§ Problem to solve: Word for word, restate the lines of the listing below from the line with "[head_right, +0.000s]" through the line with "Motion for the", and do not include the pictures.

══ Provided material ══

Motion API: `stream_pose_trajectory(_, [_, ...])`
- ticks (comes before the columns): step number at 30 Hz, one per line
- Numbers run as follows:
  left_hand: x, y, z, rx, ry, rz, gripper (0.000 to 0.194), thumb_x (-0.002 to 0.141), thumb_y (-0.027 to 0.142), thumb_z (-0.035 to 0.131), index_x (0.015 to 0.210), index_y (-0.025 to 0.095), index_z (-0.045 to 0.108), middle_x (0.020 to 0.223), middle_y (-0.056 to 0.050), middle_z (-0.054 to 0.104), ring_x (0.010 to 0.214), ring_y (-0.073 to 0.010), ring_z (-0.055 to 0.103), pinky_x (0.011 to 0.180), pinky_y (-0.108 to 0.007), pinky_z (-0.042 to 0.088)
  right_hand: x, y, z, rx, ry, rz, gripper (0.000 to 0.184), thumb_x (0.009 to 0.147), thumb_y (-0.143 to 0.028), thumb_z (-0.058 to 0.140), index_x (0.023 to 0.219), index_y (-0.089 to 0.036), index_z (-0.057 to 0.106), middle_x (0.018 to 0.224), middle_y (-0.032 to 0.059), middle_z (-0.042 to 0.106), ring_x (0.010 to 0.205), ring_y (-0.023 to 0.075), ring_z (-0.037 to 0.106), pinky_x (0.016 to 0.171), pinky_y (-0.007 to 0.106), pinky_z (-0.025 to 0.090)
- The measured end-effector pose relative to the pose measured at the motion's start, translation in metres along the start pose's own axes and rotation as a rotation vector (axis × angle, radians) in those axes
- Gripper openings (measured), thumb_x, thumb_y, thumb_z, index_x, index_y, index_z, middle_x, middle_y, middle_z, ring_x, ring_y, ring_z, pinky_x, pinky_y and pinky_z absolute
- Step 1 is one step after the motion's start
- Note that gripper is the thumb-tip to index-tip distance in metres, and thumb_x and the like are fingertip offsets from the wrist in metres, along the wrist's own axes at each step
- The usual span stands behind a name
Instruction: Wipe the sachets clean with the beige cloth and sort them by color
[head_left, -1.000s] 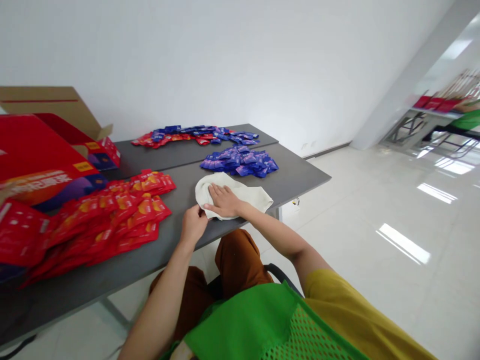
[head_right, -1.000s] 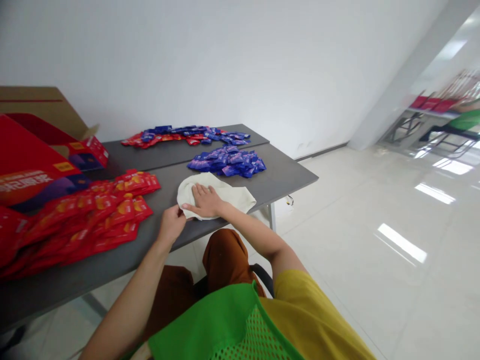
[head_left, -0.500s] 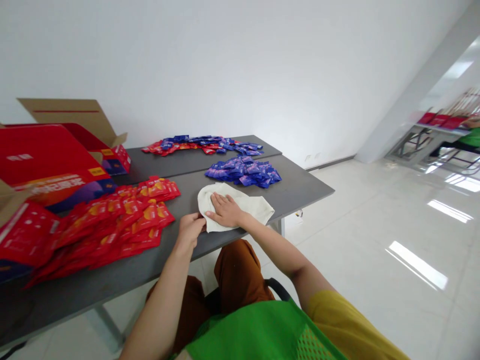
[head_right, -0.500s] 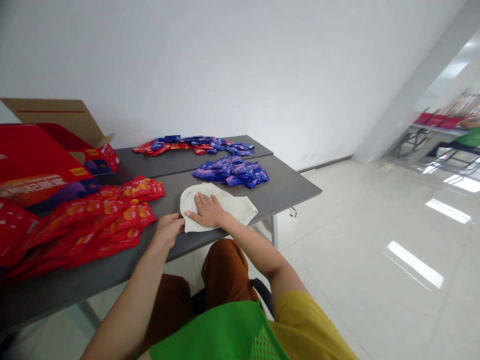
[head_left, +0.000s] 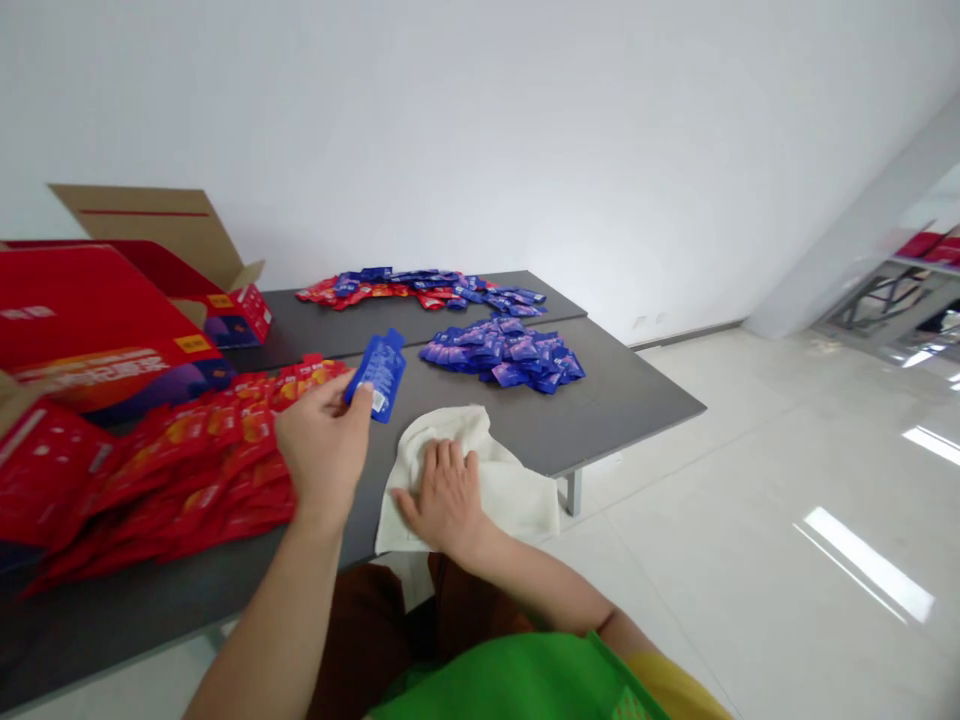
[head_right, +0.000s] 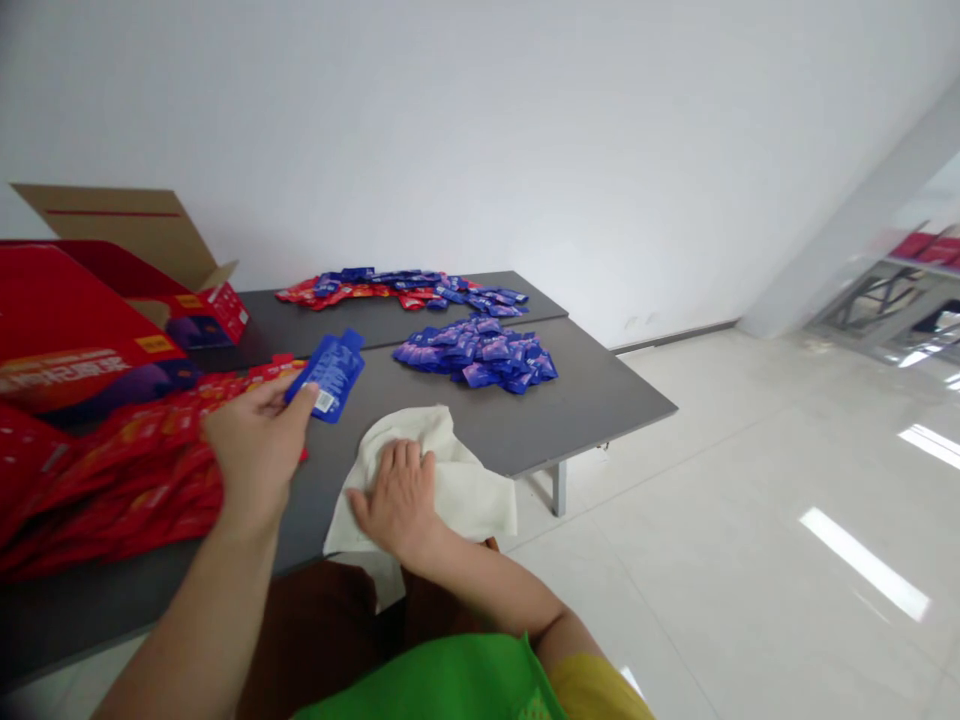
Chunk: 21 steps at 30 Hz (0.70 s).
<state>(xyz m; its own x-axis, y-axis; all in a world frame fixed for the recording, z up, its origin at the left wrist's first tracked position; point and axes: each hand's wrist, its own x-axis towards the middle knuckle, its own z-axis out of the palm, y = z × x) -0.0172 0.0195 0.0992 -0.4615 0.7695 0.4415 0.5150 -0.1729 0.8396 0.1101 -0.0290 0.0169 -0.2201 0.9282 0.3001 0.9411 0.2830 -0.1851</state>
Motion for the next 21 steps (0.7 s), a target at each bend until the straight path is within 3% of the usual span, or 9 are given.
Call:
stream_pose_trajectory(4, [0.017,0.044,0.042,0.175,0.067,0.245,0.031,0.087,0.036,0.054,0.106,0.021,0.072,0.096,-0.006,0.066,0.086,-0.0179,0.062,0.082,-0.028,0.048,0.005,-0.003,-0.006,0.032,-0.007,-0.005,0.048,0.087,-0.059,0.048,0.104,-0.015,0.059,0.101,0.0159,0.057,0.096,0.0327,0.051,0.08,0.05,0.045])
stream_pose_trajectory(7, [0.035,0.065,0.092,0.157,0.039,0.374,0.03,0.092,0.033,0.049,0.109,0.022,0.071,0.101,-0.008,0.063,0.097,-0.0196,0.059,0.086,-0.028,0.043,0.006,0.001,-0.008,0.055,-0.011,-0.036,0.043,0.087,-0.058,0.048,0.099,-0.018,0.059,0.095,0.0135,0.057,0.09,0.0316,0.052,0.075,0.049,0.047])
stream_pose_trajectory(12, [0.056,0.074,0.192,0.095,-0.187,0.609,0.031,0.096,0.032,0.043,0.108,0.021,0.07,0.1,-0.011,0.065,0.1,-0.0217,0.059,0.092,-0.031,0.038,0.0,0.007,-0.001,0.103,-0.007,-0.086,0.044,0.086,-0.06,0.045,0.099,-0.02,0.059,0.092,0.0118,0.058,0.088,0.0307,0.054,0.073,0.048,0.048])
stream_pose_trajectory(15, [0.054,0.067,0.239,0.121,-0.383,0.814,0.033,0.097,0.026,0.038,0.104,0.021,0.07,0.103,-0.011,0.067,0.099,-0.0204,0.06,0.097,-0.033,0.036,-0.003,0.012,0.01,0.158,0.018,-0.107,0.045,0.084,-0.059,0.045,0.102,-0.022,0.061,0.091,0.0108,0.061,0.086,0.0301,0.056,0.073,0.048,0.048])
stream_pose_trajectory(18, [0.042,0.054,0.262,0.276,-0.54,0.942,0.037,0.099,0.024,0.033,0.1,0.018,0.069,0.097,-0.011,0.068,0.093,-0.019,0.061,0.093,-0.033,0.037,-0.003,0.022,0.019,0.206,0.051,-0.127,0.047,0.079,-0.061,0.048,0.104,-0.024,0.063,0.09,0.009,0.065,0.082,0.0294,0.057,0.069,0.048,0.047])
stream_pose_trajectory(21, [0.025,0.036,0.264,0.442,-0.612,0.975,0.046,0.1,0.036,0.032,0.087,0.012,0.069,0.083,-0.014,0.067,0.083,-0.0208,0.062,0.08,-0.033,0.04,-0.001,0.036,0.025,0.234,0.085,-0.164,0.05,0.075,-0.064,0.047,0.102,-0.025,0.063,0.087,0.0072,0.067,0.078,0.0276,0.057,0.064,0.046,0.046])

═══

§ Solution to this task:
[head_right, +0.000s] 
Chunk: 21 steps at 30 Hz (0.70 s).
<state>(xyz m; its own x-axis, y-axis; all in a world frame fixed for the recording, z up, its origin at the left wrist's first tracked position; point and axes: each hand's wrist, its own x-axis towards the middle knuckle, its own z-axis out of the palm, y = z × x) -0.0172 0.0195 0.0992 -0.4615 0.7695 0.4415 0.5150 -0.1729 0.8396 0.1101 -0.0290 0.0169 -0.2201 0.9282 0.3001 0.9411 0.2830 -0.1851</state>
Motion for the next 21 steps (0.7 s), a target at each bend until the straight path is within 3% of the usual span, or 9 are given.

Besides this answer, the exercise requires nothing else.